As well as the matzah, we drink four cups of wine and lean on our sides in order to emulate, for once in our lives, the pampered rulers under whose dominance the Jewish people have had to live for much of our history. Reading from the Haggadah, our story book, we relate and re-live how we, the Jewish people, started out, became slaves, and then gradually rejoiced as G-d 'brought us out of Egypt'. We acknowledge our gratitude in the song 'Dayenu' for all the good things that G-d has done and will do for us in our history - each one of which would have been 'enough'.

Corresponding to the four children, the four questions and the four cups of wine are the four stages through which G-d delivered us, as stated in Exodus 6: 6-8.

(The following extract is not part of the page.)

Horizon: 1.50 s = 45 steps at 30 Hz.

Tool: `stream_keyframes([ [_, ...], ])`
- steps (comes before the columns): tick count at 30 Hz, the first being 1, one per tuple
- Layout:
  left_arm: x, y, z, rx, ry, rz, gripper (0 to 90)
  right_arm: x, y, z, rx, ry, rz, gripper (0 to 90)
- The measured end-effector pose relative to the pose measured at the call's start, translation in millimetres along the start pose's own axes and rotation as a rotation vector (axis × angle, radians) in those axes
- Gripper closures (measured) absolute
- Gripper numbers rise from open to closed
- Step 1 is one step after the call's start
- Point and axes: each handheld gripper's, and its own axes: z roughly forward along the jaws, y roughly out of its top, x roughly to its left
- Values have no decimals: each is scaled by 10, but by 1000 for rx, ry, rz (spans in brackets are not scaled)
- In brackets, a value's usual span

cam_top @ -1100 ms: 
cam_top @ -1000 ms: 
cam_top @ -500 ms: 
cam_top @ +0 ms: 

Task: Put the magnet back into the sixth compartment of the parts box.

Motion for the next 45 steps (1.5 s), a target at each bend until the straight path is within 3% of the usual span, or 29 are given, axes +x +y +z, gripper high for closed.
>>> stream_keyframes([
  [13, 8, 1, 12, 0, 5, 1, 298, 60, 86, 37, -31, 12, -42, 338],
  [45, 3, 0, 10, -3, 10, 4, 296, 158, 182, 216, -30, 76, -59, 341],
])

Not only did G-d take us out from our burdens, but He also rescued us, redeemed us and took us to Himself as a people, leading us into the Promised Land which turned us into a nation ourselves and into a light to all the other nations on earth.

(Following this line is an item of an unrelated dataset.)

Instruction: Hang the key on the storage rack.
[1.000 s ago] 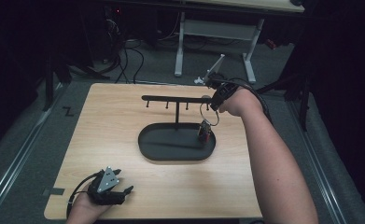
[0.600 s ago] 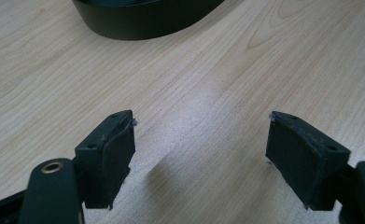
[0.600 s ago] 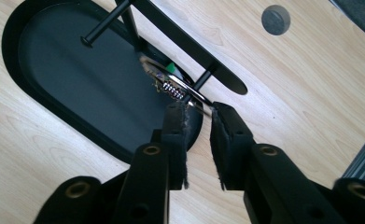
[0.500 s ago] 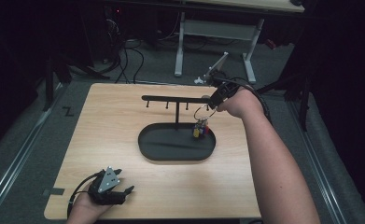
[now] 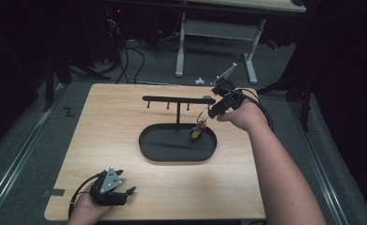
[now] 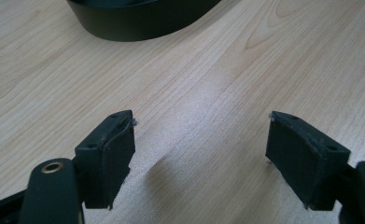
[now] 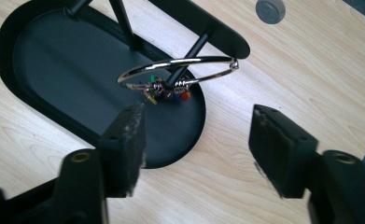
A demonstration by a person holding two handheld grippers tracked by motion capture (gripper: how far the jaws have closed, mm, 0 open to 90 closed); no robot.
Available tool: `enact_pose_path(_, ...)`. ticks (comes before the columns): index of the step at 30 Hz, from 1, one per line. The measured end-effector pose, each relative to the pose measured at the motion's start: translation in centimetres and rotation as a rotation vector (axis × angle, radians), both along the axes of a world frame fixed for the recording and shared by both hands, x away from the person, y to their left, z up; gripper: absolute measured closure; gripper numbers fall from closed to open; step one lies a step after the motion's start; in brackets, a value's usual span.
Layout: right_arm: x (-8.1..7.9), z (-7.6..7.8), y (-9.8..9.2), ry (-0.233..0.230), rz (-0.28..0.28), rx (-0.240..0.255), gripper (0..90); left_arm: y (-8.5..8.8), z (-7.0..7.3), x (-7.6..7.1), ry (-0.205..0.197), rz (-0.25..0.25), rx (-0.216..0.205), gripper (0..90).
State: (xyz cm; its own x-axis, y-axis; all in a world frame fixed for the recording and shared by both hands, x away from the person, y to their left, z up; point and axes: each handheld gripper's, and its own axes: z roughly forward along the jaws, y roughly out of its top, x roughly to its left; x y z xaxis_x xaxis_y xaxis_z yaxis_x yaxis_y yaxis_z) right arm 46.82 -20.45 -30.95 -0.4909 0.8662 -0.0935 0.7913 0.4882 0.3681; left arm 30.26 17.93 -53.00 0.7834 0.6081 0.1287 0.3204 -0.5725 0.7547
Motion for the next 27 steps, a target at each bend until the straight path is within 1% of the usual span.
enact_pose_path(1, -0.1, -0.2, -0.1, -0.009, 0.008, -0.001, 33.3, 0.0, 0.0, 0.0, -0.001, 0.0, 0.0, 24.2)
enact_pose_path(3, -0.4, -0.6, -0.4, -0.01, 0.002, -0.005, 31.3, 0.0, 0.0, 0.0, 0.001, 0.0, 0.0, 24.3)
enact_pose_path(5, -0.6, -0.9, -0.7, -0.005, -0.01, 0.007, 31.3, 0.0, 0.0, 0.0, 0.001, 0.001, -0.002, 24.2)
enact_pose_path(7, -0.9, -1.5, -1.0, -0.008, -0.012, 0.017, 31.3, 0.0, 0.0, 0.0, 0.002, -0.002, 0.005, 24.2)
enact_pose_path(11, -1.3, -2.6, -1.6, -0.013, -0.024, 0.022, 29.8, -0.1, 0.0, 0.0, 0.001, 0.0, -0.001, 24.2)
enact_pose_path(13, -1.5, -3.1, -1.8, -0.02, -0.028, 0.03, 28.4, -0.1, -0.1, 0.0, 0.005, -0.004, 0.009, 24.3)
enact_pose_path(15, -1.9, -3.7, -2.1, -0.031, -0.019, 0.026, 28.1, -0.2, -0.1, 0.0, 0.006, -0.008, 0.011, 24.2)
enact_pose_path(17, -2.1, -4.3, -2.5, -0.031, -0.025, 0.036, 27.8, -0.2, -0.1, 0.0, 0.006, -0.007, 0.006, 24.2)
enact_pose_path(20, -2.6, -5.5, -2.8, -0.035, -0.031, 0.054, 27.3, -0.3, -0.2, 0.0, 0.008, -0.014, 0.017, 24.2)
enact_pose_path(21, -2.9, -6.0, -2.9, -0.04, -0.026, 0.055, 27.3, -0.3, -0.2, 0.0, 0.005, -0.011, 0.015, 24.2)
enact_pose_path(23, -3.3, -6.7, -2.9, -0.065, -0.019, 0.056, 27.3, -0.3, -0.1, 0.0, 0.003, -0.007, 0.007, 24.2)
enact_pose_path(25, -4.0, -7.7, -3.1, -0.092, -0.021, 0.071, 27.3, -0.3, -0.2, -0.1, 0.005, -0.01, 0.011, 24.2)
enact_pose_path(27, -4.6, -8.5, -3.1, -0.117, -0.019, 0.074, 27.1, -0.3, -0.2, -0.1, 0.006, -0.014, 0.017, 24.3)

And as there is 'no before or after in Torah', the past becomes the present and also the future.

So the lesson that might be drawn from the present situation in which we, the whole world, are currently suffering with pestilence and all the fall-out this brings, is to see ourselves during this time as potential survivors, worthy of being redeemed - yes all 7.7 billion of the world's human creatures - and of being taken into G-d's arms as a worthy human nation.

Food for thought there, because the Pesach Seder, so often having to be celebrated in secret, has now become an invitation to the entire world: 'all those who are hungry, come and eat.'

It would be so easy to end in gloom but I prefer to end on a musical high.  As such, I have thought long and hard about the way that all the 10 plagues could be attenuated by musical moments that have engaged my own life and will remind me of my parents and children and their own histories as I celebrate the Seder on my own tonight:

1) Blood (the sea turned red) - La Mer by Charles Trenet, my mother's favourite which I used to sing to her at the piano and which reminded her of Nice on the sea where French people saved her life in the Holocaust: 

2) Frogs (which got into everything) - Brahms' Academic Overture, my father's favourite, which reminded him of his law studies at Warsaw University completed just before WWII when he had to escape:

3) Lice - the musical, 'South Pacific', by Jewish duo, Rodgers and Hammerstein, and especially apt, the song, 'I'm Gonna Wash that Man right out of my Hair', here by the incomparable Ella Fitzgerald:

4) A mixture of noxious beasts - no choice here, but the theme tune from the famous war film, 'The Dam Busters', also one of my father's favourites, which I used to sing to my first-born, Kalela, with made-up words of course!

5) Pestilence - Grieg's Holberg Suite, performed by the Welsh Chamber Orchestra, which I first heard played at the Nobel Peace Prize ceremony in Oslo, 1991 - and hadn't realised 'till then that such beauty existed, and then met all the lovely Welsh musicians afterwards - one of the high spots of my life:

6) Boils - Mozart's Jupiter Symphony - his last and the final movement.  This piece could lance anything:

7) Hail - Chopin's Raindrop Prelude, composed in Majorca in a monastery that I have visited. I have played most of Chopin's oeuvre in my life and this would be a good pointer to remembering that despite the hail we may experience in our own lives, 'the quality of mercy droppeth as the gentle rain from heaven upon the place beneath' and 'this too will pass'.

8) Locusts - Bach's Preludes and Fugues for keyboard:

9) Darkness - a tangible depression - the theme tune from Schindler's List by John Williams, performed by Itzhak Perlman.  After so many years, still we ask: how could humanity ever sink so low? 

10) And finally the Slaying of the First-Born, 'Adon Olam' 'Lord of the Universe', that we sing often in the Jewish community and which reminds us that G-d is always there, caring about us even, and especially, in times when we don't always understand what is going on.